For the last two days my ears have gradually become accustomed to the soft Scottish brogue of this most northerly country in Great Britain. As a child I lived for a few years just south of Kyle of Lochalsch, down near the city of Glasgow. But it has been many years since I have had the opportunity to come back, and I have finally returned.
Yesterday afternoon our guests arrived from Inverness to Kyle of Lochalsch under sunny skies. Yes! You read correctly that the climate this summer here in the west has been inordinately sunny and warm. Perhaps even too dry for those who live here and are not accustomed to the weather, but on the Lord of the Glens, no complaints are to be heard.
Today started with choices, and the majority visited the renown gardens of Inverewe (pronounced inver + “ewe” as we do for a female sheep, though that is not the meaning. Rather it refers to “the mouth of River Ewe”). This is the point furthest north we will reach while on board the ship. At 57.8 degrees north we are at the same latitude as St. Petersburg, Russia, Glacier Bay National Park in Southeast Alaska and Hudson’s Bay, Canada! It is a stunning thought and causes one to stop and reflect on the power of our ocean’s currents. Because of the warm water brought north by the Gulf Stream, instead of seeing tidewater glaciers, we spent the morning wandering in a botanical garden like no other on earth. Open to the elements, it was a botanical peaceable kingdom; we had bamboo next to skunk cabbage, Gunnera manicata from Brazil close to sphagnum moss, tree ferns shading bluebells, to name just a few of the more bizarre neighbourhoods; all this due to temperatures that vary rarely beyond the mid-seventies in summer, and usually above freezing in winter.
Think back to what you were doing when you were twenty years old. At that age Osgood Mackenzie inherited 20 hectares in 1862. However, for not being the eldest son the land was on a barren point of land exposed to raging southwesterly gales in winter, with at the most a few inches of soil between the granite outcroppings.
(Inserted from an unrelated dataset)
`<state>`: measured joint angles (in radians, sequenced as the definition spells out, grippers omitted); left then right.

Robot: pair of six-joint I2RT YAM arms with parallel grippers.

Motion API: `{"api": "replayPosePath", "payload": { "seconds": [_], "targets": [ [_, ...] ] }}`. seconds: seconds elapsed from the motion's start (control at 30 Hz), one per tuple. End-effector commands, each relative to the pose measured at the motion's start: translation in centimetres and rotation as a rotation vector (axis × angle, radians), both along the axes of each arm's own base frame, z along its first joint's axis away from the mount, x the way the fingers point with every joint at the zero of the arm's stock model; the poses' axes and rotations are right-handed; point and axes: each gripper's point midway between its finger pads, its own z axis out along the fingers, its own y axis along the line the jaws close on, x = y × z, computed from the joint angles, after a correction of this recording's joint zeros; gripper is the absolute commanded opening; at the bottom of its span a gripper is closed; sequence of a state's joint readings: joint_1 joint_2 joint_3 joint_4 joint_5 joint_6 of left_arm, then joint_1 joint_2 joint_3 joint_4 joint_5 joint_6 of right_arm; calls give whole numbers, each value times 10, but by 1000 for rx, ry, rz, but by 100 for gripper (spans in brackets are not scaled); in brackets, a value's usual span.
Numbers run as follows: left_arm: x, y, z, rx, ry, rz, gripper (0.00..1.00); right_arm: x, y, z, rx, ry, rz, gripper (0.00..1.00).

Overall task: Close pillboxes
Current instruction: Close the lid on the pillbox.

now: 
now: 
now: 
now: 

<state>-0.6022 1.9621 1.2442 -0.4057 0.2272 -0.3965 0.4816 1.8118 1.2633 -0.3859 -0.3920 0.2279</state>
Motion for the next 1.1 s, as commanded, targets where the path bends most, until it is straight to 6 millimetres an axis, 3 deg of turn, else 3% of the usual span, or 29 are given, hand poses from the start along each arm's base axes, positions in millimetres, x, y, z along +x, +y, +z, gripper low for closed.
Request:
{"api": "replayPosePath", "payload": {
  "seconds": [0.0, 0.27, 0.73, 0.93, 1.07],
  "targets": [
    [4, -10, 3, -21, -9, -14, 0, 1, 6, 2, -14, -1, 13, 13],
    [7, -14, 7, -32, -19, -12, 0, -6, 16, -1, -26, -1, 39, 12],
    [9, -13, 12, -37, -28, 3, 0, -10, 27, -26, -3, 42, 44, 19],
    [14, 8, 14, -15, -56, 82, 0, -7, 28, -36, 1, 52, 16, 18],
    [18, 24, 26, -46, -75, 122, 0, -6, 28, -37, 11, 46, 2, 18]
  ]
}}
With dedication and perseverance, over the next few decades Osgood slowly built up a windbreak with sturdy trees and using stone walls, imported dirt and seaweed to build up a layer that would support other varieties and species of plants. His daughter and many others since have continued an extraordinary stewardship over this garden of surprises. Today, it is a place one has to see to believe. Giant sequoia and Douglas firs, Scotch firs and eucalyptus tower above exotics found usually in hothouses at these high latitudes. We spent a delicious couple of hours wandering through trails and paths, and after lunch returned to Kyle along roads lined with heather and bracken ferns, watching the lambs graze next to their mothers. Loch Ewe gave way to Loch Maree, and then several more lochs passed by as we followed the U-shaped valleys home. Once formed by glaciers millennia ago, the climate today is considered even warmer and moister than it was when the gardens at Inverewe were first started. There is some wonder as to whether some of the species now growing in the gardens will survive this trend over the next century or two.
On return we heard of delightful times spent visiting the seaside town of Plocton, watching a herd of highland cattle cross the road, and a visit to Eilean Donan castle, one of the most photographed castles in all of Scotland. Soon enough we departed the quay of Kyle and set off through the Sound of Sleat to Inverie, where after dinner a lager or dram of whiskey awaited us in the most remote pub in the United Kingdom.